While in some cases stateless persons risk persecution and death if returned (consider the case of the Rohingya, who have fled Myanmar into Bangladesh), in others return is not possible because there is no country of citizenship to ‘return’ them to. Failure to recognise this reality can put stateless persons (irrespective of whether or not they have migrated) at risk, for example, of arbitrary immigration detention. A recent large-scale study of the detention of stateless persons carried out by the European Network on Statelessness found that many individuals are being held in detention for long periods of time or at risk of frequent arrests because they cannot be deported and have no means by which to acquire documents. This has already been identified for some time by the UN and its organs and should be reflected in GCM 13.f, which refers to the prevention of arbitrary arrest and detention, but also in GCM 13.c’s suggested review of legislation and policies relating to migrant detention, examining their implications for stateless persons in particular and the safeguards that could be put in place.

 

This is a key example of how migration controls affect stateless persons irrespective of whether or not they have moved. This needs to be addressed in GCM 16, which aims at ‘full inclusion and social cohesion’ and, for example, GCM 17.e needs not only to remove barriers for migrants, but also for those effectively characterised as migrants irrespective of physical movement.

 

Statelessness and exclusions

 

The ‘Whole-of-Society’ approach pursued in the work towards the GCM may well be a key factor in the impressive document that has been produced thus far. However this approach must include all those affected by policies relating to human mobility. This should include consulting with stateless persons and their advocates to understand the implications on stateless persons irrespective of whether or not they have migrated. This is even more urgently needed for future drafts of GCR, which so far addresses statelessness in only a very limited way.

 

While it is exciting that, in contrast to GCR, statelessness is addressed in some depth in GCM, the work on this is still isolated within the document, focusing on access to ID. More work will be needed in order to address the ways in which statelessness can affect people across the objectives. That stateless persons are often left out of data should influence GCM 1.e, for example. The discussion of statelessness in GCR is more limited and less unpacked. This is an area in which there could be significant merit, not only in considering statelessness in each of the documents individually, but also in examining the ways in which the two intersect.

 

These compacts provide a unique opportunity to address cross-cutting issues and bring together norms that have already been established, across a range of treaties and bodies. As they are to be non-binding, there is even more impetus to be aspirational. It presents an opportunity for today’s community of States (and the agencies that support them) to make history by ensuring that everyone really does have access to a citizenship, but at the same time that those without citizenship are no longer barred from national and international frameworks that guarantee dignity, rights and flourishing.

 

Some Considerations for Moving Forwards

 

1. Both compacts must explicitly emphasise both that all persons must have access to citizenship and that those who are stateless must have access to dignity and rights.
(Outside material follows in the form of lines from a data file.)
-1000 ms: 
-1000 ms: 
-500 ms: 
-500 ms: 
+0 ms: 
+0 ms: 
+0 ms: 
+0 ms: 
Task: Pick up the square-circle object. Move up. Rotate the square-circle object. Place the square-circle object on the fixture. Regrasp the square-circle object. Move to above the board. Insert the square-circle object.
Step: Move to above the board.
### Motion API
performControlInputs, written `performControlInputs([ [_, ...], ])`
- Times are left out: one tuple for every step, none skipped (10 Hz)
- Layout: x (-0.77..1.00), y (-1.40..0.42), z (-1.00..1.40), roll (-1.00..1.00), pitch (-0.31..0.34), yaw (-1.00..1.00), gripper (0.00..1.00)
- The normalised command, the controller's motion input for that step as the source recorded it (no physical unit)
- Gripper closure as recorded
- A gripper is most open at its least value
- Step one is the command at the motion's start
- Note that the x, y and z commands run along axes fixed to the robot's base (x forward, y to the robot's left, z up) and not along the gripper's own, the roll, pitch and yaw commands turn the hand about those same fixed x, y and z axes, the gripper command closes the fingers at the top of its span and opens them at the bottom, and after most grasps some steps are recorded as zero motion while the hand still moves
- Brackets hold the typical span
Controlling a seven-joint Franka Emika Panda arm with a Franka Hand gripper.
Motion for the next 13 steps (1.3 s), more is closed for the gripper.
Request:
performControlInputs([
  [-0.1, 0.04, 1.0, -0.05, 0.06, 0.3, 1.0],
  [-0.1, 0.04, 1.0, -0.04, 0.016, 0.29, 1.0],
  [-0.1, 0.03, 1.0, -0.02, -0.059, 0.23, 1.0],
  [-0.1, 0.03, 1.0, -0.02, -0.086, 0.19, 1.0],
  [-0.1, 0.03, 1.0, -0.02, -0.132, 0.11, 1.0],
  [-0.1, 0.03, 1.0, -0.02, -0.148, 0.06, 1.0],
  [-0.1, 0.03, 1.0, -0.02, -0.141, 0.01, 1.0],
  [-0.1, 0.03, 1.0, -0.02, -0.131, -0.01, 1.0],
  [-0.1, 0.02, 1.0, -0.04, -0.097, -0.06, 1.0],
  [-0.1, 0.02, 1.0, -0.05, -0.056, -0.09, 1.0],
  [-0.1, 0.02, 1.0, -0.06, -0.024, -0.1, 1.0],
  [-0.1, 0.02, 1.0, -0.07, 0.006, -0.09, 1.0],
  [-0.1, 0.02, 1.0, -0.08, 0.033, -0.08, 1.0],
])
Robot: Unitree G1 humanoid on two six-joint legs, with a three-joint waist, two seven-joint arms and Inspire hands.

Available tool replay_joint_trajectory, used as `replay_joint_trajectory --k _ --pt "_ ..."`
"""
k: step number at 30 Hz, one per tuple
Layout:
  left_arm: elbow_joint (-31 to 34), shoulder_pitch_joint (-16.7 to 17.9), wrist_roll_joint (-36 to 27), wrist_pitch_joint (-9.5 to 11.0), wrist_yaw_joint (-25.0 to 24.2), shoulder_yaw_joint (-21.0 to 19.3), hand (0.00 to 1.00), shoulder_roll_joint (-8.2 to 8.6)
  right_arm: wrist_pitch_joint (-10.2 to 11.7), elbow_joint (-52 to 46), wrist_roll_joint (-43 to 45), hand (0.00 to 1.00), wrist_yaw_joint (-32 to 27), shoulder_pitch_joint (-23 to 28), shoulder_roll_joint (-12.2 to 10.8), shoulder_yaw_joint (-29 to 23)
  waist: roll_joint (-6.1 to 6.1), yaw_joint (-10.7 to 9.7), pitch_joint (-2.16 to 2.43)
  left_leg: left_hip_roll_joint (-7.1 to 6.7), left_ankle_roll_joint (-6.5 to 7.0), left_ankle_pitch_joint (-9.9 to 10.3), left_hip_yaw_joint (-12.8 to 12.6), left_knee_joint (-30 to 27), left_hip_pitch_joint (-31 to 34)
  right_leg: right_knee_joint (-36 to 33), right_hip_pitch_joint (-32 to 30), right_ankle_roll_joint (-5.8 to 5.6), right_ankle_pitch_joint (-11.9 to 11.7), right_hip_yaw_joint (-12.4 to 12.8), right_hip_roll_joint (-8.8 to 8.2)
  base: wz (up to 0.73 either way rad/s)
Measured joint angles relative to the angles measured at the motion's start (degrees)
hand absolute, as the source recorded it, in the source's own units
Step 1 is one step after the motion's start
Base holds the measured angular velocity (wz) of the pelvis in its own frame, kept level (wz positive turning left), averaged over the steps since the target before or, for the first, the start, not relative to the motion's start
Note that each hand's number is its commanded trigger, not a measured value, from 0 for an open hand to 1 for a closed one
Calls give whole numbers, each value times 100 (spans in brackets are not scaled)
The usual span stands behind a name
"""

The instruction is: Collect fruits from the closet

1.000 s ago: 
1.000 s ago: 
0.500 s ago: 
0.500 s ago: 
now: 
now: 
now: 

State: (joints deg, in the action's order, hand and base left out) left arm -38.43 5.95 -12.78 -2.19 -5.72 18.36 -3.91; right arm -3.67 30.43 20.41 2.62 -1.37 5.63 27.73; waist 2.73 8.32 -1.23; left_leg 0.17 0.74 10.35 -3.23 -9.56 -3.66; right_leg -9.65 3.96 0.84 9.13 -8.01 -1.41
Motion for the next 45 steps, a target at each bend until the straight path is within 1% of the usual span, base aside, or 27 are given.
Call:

2. It is crucial not to conflate rights-thinking and State-coordination-considerations, especially where these might be in tension. The intention behind ensuring individuals have access to proof of identity will alter the implications of action GCM 4.a, either constraining rights or expanding them.

3. Collecting, storing and sharing biometric data of marginalised persons, without qualification, risks further entrenching vulnerabilities, particularly of those who have no regular migration routes.

4. Regular pathways to migration need to be made available to those without any citizenship. This needs to be addressed in both GCM and GCR.

5. Statelessness today blocks people from access to social systems and development efforts, and from inclusion within the data on development. As such, statelessness needs to be considered explicitly when thinking about structural factors (GCM 2.d, 2.g) and data collection (GCM 1.e).

6. Non-refoulement is a core and non-negotiable tenet of international law. As a minimum, non-refoulement must be explicitly included in any document addressing policies relating to human mobility – and must appear explicitly in both compacts.

7. Stateless people may be unable to ‘return’ anywhere because no State can be assigned to receive them. They must not be punished for this. This includes stopping the arbitrary detention of stateless persons.

8. It is crucial to test the implications of migration policy for all those affected irrespective of movement. This includes stateless persons who are often treated as migrants even if they have not moved.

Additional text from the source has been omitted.